* **Exercise directions**
Give the lines below again exactly, starting with the line that holds "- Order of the" and going on through the line that holds "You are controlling".

[[ Listed records open ]]

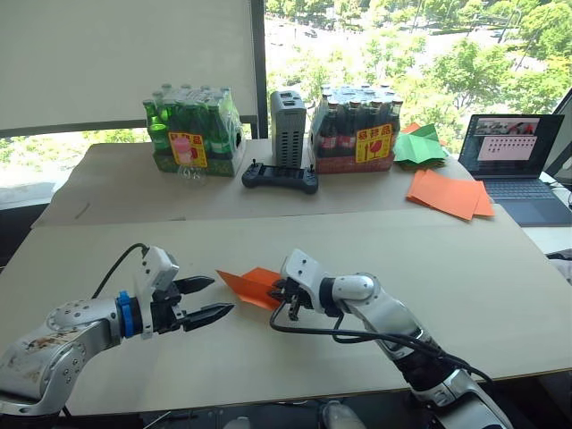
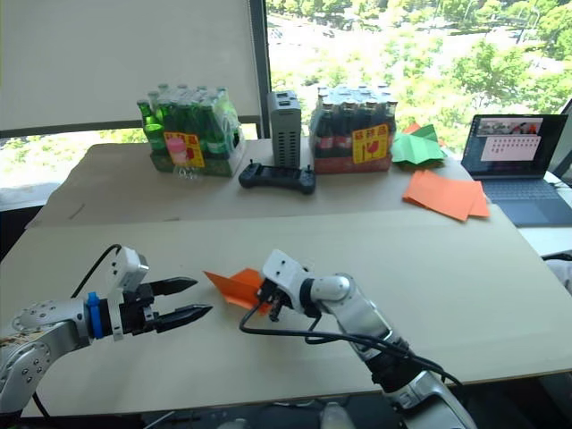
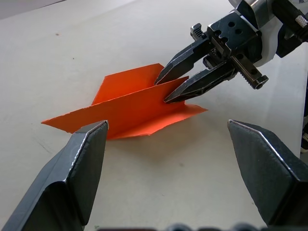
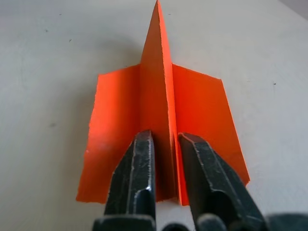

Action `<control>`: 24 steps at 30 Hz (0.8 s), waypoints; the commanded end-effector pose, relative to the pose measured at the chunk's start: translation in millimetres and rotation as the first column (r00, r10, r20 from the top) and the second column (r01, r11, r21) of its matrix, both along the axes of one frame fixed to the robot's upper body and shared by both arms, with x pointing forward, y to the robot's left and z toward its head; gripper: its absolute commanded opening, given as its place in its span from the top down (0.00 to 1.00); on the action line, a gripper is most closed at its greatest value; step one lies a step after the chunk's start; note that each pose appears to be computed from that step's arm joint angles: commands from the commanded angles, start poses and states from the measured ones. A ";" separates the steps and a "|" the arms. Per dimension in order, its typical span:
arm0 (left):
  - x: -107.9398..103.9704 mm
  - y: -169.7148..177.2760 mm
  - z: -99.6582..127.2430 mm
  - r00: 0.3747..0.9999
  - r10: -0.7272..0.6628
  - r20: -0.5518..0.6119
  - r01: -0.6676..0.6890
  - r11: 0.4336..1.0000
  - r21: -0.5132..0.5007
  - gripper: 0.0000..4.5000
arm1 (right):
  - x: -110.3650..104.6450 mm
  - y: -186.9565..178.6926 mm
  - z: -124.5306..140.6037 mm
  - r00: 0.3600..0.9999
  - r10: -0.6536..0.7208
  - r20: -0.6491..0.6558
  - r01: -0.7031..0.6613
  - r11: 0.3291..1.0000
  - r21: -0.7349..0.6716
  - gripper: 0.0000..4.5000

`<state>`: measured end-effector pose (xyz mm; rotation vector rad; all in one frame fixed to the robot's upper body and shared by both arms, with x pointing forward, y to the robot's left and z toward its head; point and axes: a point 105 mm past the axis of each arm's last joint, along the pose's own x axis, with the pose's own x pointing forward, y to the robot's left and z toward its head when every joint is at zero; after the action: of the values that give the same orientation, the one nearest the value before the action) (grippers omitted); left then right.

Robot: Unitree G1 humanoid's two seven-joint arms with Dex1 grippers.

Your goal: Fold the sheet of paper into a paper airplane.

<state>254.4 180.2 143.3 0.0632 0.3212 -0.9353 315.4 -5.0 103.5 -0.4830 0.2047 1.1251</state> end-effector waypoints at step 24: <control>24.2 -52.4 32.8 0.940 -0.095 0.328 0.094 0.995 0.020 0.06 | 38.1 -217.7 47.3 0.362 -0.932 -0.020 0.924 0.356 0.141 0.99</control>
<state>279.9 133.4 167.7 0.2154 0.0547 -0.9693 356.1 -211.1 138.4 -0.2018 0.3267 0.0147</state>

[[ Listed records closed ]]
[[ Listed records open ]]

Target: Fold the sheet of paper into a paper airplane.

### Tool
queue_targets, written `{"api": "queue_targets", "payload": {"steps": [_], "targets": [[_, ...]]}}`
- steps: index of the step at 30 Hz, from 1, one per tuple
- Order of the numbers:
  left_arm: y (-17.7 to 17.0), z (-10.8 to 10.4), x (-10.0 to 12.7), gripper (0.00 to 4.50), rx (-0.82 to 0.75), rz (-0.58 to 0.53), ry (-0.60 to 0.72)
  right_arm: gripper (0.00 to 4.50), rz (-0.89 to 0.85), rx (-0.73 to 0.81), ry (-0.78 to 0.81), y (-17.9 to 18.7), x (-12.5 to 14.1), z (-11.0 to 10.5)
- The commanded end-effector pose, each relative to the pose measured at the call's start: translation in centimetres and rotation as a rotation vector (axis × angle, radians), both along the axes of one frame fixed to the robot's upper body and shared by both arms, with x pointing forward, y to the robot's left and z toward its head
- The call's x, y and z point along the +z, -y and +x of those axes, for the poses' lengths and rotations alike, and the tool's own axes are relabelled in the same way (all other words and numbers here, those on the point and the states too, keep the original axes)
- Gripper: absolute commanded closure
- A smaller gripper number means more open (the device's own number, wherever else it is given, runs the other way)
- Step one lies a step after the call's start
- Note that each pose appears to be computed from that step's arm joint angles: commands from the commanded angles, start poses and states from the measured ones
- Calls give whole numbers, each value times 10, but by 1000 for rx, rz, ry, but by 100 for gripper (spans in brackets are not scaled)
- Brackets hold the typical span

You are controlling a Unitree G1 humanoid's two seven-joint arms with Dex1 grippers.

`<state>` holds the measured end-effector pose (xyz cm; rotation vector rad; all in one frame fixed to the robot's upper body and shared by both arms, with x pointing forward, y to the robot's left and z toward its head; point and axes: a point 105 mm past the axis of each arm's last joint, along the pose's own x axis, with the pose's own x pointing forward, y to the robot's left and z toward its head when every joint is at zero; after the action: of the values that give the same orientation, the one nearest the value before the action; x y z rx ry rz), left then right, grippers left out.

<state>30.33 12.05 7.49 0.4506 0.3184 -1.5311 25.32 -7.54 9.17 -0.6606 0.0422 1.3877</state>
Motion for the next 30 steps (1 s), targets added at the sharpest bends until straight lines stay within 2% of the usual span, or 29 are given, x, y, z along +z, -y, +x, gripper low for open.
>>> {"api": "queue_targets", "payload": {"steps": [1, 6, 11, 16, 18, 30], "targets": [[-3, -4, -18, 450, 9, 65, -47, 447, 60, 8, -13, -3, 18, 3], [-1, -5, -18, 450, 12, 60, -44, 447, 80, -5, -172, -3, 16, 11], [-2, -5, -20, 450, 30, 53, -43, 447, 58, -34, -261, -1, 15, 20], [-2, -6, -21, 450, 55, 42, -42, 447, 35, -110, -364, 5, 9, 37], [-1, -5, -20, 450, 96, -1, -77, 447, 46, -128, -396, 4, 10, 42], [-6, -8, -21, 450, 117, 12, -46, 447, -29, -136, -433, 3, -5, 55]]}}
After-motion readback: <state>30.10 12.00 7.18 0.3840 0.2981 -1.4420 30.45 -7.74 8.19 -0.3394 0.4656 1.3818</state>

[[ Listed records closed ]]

* **Exercise response**
- Order of the numbers:
  left_arm: y (-17.7 to 17.0), z (-10.8 to 10.4), x (-10.0 to 12.7), gripper (0.00 to 4.50), rx (-0.82 to 0.75), rz (-0.58 to 0.53), ry (-0.60 to 0.72)
  right_arm: gripper (0.00 to 4.50), rz (-0.89 to 0.85), rx (-0.73 to 0.81), ry (-0.78 to 0.81), y (-17.9 to 18.7), x (-12.5 to 14.1), z (-11.0 to 10.5)
- The commanded end-effector pose, each relative to the pose measured at the call's start: translation in centimetres and rotation as a rotation vector (axis × angle, radians), both along the axes of one frame fixed to the robot's upper body and shared by both arms, with x pointing forward, y to the robot's left and z toward its head
- The call's x, y and z point along the +z, -y and +x of those axes, for the poses' lengths and rotations alike, and the tool's own axes are relabelled in the same way (all other words and numbers here, those on the point and the states too, keep the original axes)
- Gripper: absolute commanded closure
- A smaller gripper number means more open (the device's own number, wherever else it is given, runs the other way)
- Step one lies a step after the call's start
- Note that each pose appears to be computed from that step's arm joint angles: commands from the commanded angles, start poses and states from the measured ones
- Calls give whole numbers, each value times 10, but by 1000 for rx, rz, ry, but by 100 for gripper (spans in brackets are not scaled)
- Brackets hold the typical span

You are controlling a Unitree G1 humanoid's two seven-joint arms with Dex1 grippers.

This exercise is now complete.